*EXERCISE AIM:* Each line of the listing, apart from the pictures, is to be printed exactly.

*EXERCISE DATA:*
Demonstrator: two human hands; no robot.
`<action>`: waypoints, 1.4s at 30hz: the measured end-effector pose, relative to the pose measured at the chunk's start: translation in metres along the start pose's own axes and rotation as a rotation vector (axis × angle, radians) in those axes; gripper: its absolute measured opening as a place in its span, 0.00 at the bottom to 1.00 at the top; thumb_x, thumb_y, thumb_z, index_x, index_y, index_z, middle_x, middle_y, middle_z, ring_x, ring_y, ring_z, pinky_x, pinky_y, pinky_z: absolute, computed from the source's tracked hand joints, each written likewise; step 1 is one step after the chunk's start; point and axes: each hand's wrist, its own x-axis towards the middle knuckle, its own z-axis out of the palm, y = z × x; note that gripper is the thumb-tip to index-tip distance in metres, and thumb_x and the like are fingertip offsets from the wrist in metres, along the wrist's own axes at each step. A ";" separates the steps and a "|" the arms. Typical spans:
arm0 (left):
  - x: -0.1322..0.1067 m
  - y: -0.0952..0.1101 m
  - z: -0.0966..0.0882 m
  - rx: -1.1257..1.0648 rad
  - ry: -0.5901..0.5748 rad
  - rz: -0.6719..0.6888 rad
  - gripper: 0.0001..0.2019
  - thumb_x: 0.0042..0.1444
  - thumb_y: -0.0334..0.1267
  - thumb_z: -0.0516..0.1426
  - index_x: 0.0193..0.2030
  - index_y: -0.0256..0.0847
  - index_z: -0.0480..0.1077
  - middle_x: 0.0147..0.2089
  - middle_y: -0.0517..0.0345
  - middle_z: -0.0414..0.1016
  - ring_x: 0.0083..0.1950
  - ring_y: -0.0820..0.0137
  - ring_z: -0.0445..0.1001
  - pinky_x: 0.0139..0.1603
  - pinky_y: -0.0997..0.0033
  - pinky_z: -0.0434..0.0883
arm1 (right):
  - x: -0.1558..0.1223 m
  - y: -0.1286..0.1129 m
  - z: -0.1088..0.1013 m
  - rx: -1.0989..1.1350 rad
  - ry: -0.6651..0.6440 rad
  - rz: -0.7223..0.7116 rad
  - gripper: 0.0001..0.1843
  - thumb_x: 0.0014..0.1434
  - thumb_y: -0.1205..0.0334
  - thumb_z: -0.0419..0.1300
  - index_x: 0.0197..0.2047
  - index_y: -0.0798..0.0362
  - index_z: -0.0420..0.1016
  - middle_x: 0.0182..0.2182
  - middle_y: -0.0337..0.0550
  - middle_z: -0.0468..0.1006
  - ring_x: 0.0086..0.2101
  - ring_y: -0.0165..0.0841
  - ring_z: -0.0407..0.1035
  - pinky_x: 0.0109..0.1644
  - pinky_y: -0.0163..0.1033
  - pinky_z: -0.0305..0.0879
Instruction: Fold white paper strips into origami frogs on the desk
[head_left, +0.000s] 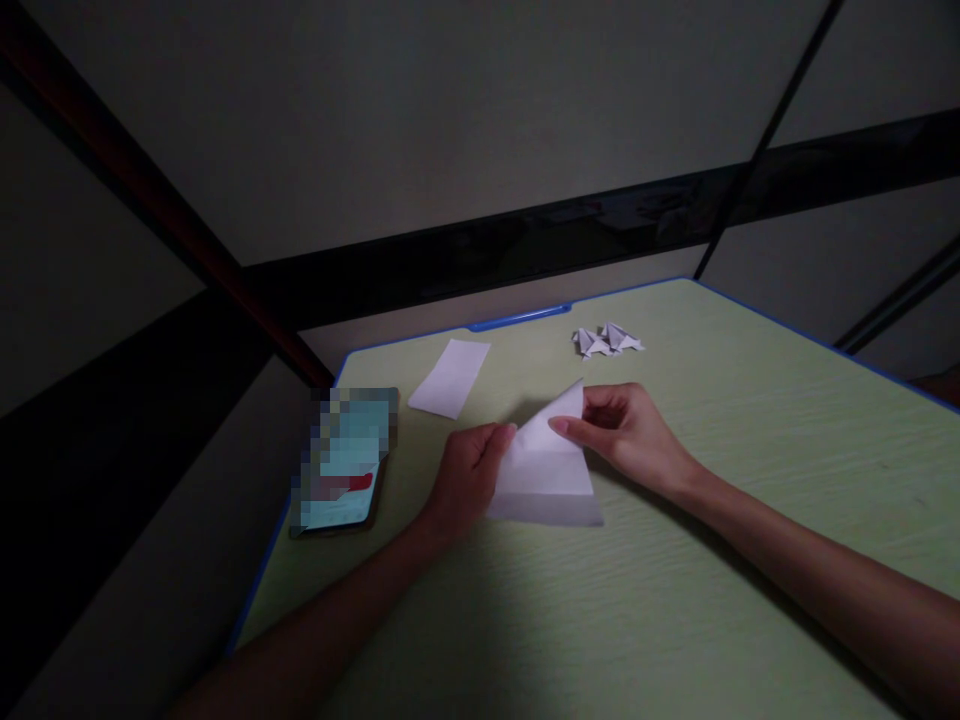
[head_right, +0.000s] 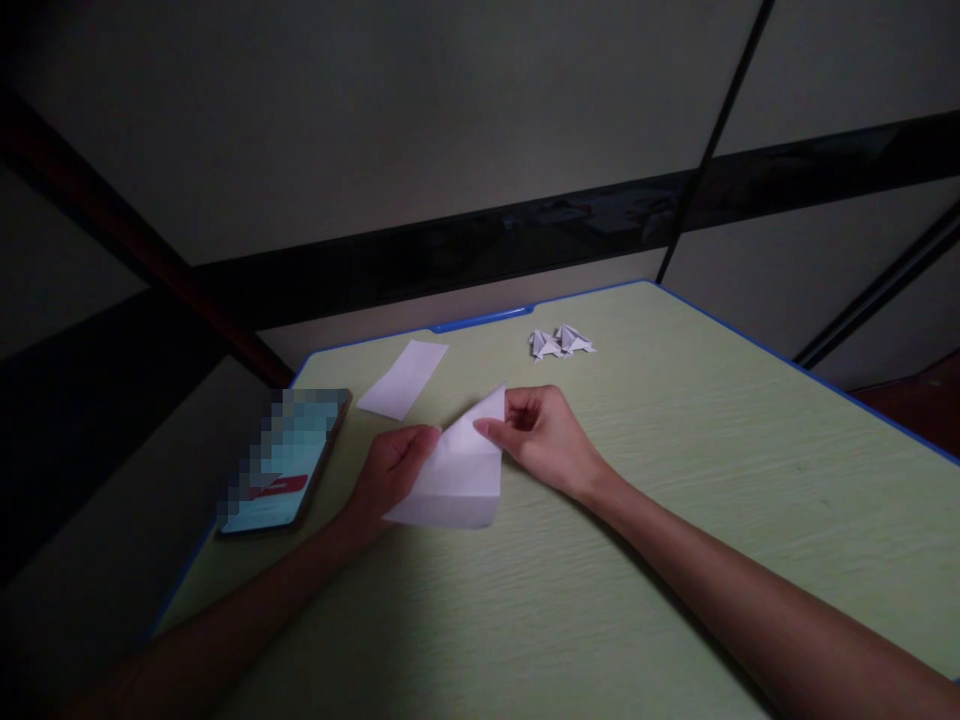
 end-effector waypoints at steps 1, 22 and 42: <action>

*EXERCISE RESULT:*
Demonstrator: two human hands; no robot.
`<action>`: waypoints, 1.4s at 30hz: the measured end-effector pose, relative to the pose measured at the chunk's start: translation in metres along the start pose's own axes and rotation as a rotation vector (axis × angle, radians) in those axes; gripper: its absolute measured opening as a place in its span, 0.00 at the bottom to 1.00 at the top; thumb_x, thumb_y, thumb_z, index_x, index_y, index_z, middle_x, middle_y, middle_z, ring_x, ring_y, ring_z, pinky_x, pinky_y, pinky_z: absolute, computed from the source's tracked hand joints, each written likewise; step 1 is one step after the chunk's start; point and axes: each hand's wrist, its own x-axis towards the middle knuckle, its own z-axis out of the palm, y = z × x; note that gripper is the thumb-tip to index-tip distance in metres, and thumb_x and the like are fingertip offsets from the wrist in metres, along the wrist's own axes at each step. A ";" separates the steps and a "|" the arms. Typical spans:
arm0 (left):
  - x: -0.1322..0.1067 m
  - y: -0.0952..0.1101 m
  - z: -0.0966..0.0882 m
  - rx: -1.1257..1.0648 rad
  - ry: -0.5901..0.5748 rad
  - rz: -0.6719..0.6888 rad
  - gripper: 0.0001..0.2019
  - thumb_x: 0.0042..0.1444
  - thumb_y: -0.0334..0.1267
  - thumb_z: -0.0516..0.1426
  - index_x: 0.0193..0.2030
  - index_y: -0.0256..0.0847
  - index_z: -0.0480..0.1077
  - middle_x: 0.0147..0.2089
  - middle_y: -0.0517..0.0345
  - middle_z: -0.0414..0.1016
  - ring_x: 0.0083..0.1950
  - ring_y: -0.0820..0.0137
  - ring_z: -0.0445..0.1001
  - pinky_x: 0.0139..0.1603
  - pinky_y: -0.0997..0.0033
  - pinky_z: -0.0434..0.0883
arm1 (right):
  - x: -0.1558..0.1223 m
  - y: -0.1286..0.1129 m
  - z: -0.1088..0.1013 m
  - rx: -1.0989..1.1350 rad
  - ry: -0.6651..0.6440 rad
  - rz: -0.7223..0.7116 rad
  - gripper: 0.0001..0.1843
  - thumb_x: 0.0014..0.1434
  - thumb_y: -0.1205..0.0334
  - thumb_z: -0.0419..0.1300
  - index_x: 0.0197..0.2047
  - index_y: -0.0798..0.0362
  - index_z: -0.0420..0.1016
  - middle_x: 0.0182..0.2182
  - middle_y: -0.0337..0.0550
  - middle_z: -0.0468..0.1006
  - ring_x: 0.0086..0.2101
  - ring_y: -0.0165..0.0841
  - ring_z: -0.0407..0.1035
  - pinky_x: 0.0109..0.1644
  - pinky_y: -0.0163..0.1033
  - pinky_z: -0.0305..0.0879
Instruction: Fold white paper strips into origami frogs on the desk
[head_left, +0.000s] 
[head_right, +0.000s] 
 end-effector waypoints at steps 1, 22 and 42: <action>

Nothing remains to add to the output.